### [YOUR INSTRUCTIONS]
Would you work out how many of the lines below hold "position" and reply with nothing but the number?

### [STORED DATA]
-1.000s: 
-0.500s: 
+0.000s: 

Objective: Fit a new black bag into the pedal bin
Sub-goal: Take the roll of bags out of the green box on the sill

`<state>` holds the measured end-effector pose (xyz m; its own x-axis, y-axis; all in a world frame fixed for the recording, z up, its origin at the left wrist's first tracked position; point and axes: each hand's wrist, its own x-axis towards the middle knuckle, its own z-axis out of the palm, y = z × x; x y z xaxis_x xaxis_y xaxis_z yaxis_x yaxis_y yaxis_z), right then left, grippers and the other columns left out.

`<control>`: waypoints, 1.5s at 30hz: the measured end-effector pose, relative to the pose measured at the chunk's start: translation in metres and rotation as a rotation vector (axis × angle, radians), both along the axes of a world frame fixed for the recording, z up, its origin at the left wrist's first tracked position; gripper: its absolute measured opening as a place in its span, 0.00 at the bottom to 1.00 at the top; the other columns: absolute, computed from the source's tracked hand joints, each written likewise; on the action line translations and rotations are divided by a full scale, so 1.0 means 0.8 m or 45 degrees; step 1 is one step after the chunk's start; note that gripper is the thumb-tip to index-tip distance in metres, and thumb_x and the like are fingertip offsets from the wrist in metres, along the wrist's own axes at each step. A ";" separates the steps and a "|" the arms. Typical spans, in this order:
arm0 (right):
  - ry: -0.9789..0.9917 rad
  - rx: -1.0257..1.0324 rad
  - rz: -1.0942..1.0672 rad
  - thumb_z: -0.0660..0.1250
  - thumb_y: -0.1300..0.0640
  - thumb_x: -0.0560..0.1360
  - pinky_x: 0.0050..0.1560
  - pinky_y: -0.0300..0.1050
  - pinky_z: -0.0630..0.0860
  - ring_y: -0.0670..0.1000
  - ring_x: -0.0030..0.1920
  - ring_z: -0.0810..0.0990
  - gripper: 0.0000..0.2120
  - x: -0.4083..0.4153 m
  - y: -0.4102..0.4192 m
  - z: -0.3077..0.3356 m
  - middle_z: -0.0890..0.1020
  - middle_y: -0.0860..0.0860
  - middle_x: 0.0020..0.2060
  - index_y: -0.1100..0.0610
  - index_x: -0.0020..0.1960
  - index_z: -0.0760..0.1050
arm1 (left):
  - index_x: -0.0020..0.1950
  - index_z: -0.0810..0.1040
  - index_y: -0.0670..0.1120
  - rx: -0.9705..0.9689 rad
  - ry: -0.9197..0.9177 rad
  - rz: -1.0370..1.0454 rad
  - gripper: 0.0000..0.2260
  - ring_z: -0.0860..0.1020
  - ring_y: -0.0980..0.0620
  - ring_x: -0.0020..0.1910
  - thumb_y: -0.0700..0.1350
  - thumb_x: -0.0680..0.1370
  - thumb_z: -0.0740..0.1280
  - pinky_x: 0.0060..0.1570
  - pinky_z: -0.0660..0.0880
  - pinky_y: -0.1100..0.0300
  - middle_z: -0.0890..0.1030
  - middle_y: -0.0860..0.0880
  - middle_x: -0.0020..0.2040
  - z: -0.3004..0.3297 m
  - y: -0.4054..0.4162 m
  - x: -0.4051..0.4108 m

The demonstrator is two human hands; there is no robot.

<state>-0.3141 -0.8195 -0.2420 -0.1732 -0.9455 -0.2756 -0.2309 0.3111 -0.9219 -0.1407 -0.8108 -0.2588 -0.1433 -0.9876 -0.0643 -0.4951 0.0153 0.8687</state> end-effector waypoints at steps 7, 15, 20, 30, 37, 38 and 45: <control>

### [OUTPUT FOR THIS EXERCISE]
2